MATERIAL AND METHODS

Experimental animals

Experiments were performed on 10- to 12-week-old male Wistar rats weighing 250-300 g (n = 52). Before any animal manipulation, the animals were housed under controlled environment for 7 days to avoid possible stress influence due to transport from the breeding facility. The rats were housed in groups of two to three per cage under a controlled ambient at a temperature of 20°C to 24°C, humidity of 45% to 65%, in a 12h/12h light/dark cycle, and with access to food and water ad libitum. All efforts were made to minimize animal suffering and reduce the number of animals. All experimental protocols involving animals were performed in accordance with the Croatian regulations (Official Gazette 135/06, 37/13, and 47/09) and approved by the Croatian Ministry of Agriculture, Cabinet for Veterinary and Food Safety, and the School’s Ethics Committee.

The experiments were performed in two phases. In the first phase, bilateral pain model was established by inducing unilateral masseter inflammation in 16 animals. Eight of these 16 animals received complete Freund’s adjuvant (CFA) and served as the experimental group. The other 8 animals received saline solution and served as the control group. Twelve of these 16 animals (6 from the experimental and 6 from the control group) were subsequently subjected to tissue isolation. The masseter muscle was isolated for histopathological examination and TRG was isolated for quantitative real-time polymerase chain reaction (PCR) analysis.
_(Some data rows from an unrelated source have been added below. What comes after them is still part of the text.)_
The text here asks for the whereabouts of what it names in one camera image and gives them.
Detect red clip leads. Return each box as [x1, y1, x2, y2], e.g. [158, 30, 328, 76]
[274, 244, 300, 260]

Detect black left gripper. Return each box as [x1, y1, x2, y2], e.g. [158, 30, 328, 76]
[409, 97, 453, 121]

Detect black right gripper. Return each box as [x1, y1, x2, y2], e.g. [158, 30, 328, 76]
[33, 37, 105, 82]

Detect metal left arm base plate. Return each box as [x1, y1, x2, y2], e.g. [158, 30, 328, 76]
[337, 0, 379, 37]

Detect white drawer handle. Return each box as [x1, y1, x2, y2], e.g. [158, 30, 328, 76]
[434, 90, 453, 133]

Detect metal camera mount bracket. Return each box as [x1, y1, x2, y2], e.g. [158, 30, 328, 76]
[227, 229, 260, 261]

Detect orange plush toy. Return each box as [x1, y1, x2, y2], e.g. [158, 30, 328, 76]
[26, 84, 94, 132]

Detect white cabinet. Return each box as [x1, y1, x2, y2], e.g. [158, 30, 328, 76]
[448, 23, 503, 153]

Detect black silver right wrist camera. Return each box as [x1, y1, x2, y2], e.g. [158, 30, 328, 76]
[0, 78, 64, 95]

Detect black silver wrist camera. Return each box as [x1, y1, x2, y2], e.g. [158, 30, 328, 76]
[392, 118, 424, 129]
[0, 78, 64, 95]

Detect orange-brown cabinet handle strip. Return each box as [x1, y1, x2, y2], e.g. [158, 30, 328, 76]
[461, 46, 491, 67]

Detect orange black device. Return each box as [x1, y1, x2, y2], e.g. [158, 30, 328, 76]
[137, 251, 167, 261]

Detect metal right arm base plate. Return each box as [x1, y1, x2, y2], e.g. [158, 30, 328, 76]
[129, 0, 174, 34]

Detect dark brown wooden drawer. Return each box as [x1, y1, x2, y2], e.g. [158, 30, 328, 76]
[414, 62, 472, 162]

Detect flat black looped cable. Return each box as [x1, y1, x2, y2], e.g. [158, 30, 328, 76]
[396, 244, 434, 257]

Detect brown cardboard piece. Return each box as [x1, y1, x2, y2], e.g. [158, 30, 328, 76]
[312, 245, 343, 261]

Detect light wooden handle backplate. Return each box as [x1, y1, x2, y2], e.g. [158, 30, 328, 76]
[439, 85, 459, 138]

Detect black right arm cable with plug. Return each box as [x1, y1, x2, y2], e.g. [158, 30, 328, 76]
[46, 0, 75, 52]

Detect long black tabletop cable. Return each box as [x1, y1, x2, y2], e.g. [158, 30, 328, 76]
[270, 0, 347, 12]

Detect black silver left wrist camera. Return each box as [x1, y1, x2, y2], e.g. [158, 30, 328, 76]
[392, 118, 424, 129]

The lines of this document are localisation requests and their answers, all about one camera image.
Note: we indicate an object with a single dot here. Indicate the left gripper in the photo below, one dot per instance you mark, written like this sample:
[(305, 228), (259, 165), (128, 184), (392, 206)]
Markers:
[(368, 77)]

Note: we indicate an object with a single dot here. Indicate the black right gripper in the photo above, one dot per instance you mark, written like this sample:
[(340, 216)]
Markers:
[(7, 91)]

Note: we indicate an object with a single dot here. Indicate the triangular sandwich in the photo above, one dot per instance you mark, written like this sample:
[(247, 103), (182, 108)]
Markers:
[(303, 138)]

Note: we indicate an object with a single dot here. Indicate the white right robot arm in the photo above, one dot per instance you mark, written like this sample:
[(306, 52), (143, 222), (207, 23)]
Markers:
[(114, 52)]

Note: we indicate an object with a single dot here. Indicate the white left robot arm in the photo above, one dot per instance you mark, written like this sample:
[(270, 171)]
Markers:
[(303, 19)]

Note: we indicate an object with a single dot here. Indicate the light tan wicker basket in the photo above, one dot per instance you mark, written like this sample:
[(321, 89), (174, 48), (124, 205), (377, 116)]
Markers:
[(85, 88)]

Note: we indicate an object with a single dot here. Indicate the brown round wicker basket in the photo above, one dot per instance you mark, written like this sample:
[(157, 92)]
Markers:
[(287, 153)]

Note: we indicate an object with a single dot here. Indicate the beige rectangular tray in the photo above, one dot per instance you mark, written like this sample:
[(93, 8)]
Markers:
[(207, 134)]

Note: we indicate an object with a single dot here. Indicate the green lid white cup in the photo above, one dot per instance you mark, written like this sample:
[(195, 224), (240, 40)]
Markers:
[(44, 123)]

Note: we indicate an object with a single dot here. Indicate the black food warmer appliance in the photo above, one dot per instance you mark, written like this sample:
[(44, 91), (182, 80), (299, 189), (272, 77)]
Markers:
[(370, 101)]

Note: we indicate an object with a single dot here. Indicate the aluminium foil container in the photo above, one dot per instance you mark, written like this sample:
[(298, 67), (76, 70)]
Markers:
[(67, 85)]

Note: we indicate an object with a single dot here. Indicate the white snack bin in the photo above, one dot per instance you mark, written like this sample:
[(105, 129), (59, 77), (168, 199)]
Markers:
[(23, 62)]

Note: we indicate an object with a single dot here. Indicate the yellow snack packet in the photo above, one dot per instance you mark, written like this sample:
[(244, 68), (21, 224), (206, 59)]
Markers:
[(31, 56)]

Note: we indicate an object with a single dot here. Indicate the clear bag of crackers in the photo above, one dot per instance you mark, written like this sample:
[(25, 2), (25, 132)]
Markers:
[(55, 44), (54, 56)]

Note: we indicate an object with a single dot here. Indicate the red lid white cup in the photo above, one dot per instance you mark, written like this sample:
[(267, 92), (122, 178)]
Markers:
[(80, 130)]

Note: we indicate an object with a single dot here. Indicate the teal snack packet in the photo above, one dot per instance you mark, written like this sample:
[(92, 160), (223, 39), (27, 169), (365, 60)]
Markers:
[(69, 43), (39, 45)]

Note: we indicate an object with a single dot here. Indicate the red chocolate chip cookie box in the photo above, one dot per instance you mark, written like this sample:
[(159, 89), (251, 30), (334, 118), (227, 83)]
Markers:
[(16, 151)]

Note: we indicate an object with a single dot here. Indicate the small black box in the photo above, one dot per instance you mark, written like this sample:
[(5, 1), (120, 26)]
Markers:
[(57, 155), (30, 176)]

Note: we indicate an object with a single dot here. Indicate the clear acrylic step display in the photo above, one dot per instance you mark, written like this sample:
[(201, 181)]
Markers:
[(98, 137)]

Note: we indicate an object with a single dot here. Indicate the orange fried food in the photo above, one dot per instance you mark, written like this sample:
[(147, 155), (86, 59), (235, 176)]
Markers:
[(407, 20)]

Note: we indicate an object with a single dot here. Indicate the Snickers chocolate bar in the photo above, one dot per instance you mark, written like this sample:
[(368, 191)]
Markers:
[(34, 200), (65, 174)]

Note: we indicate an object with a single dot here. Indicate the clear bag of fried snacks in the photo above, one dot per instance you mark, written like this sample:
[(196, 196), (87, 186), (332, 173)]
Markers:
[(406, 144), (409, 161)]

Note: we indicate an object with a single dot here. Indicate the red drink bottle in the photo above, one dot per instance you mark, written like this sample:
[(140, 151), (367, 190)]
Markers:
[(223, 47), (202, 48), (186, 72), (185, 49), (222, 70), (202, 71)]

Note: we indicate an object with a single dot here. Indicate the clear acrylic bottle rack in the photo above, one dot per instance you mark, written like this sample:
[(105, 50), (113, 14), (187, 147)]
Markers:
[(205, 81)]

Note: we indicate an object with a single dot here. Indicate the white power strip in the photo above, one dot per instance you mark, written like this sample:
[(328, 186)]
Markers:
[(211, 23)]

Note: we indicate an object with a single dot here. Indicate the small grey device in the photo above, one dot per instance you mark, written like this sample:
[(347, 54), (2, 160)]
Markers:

In the second phase, the effect of P2X3 receptor antagonist administration on the nocifensive behavior was examined in 36 animals (Table 1).

Table 1.

Number of animals included in the testing of the effect of P2X3 receptor antagonist administration*

P2X3 receptor antagonist administration
sham rats CFA-injected rats
saline
 D6
 D60
 saline
 D6
 D60
No. of rats 6 6 6 6 6 6
Open in a new tab

* Abbreviations: CFA - complete Freund’s adjuvant; D6 - dose of 6 µg/50 µL of P2X3 receptor antagonist A-317491; D60 - dose of 60 µg/50 µL of P2X3 receptor antagonist A-317491.

Bilateral pain induced by unilateral masseter muscle inflammation

In the first phase, all animals (n = 16) were submitted to masseter inflammation induction as described in previous studies (3,21,22). Briefly, animals were anesthetized with 4% isoflurane (Forane, Abbott Laboratories Ltd, Queenborough, UK) in O2:N2 = 1:2 mixture to abolish righting and corneal reflexes. Eight animals were injected with 50 μL CFA (Sigma F5881, Sigma-Aldrich, Saint Louis, MO, USA, 0.5 mg/mL, heat killed Mycobacterium tuberculosis suspended in oil:saline at 1:1 emulsion) in the mid-region of right masseter muscle. The exact injection site was established by palpating the masseter muscle between the angle of the mandible and the zygomatic bone. Upon contacting the mandible, the needle was slowly withdrawn into the mid-region of the masseter muscle. CFA and saline administrations were made via a 27-gauge needle and completed within 5-10 seconds. Animals in the control group (n = 8) received 0.9% saline injection in the same manner. All solutions were freshly prepared before use. Animals were closely monitored on daily basis for evidence of edema after injection of CFA or saline. Development of masseter inflammation was examined by a histopathological method. Behavior assessment was performed as the next step to confirm bilateral allodynia development.

Behavior assessment. We defined mechanical allodynia as the presence of a nocifensive behavioral response evoked at a mechanical threshold that previously did not evoke a nocifensive response. Changes in nocifensive behavioral responses were evaluated by using previously described methods (3,23,24). To confirm bilateral allodynia, the nocifensive behavior response after unilateral CFA or saline injection into the masseter muscle was measured bilaterally at different time points using a von Frey anesthesiometer (VFA; type 2391, IITC Inc., Woodland Hills, CA, USA) with the tip size of 1.0 mm. The threshold was defined as the lowest force necessary to evoke an active withdrawal of the head from the probing tip. The probing tip attached to the VFA was applied to the mid-region of the masseter muscle five times at one minute intervals; the average value of these five measurements was considered the withdrawal threshold.

Before the VFA measurements, animals were accustomed to stand unrestrained on the experimenter’s glove. Mechanical thresholds were then tested by probing the masseter muscles bilaterally before and on Day 4 after CFA or saline injection, when the nocifensive response is most prominent (3). A baseline mechanical threshold for evoking the head withdrawal responses was determined 15 minutes before the CFA or saline injection. All behavioral tests were conducted under blind conditions, ie, by an investigator blind to grouping and drug administration.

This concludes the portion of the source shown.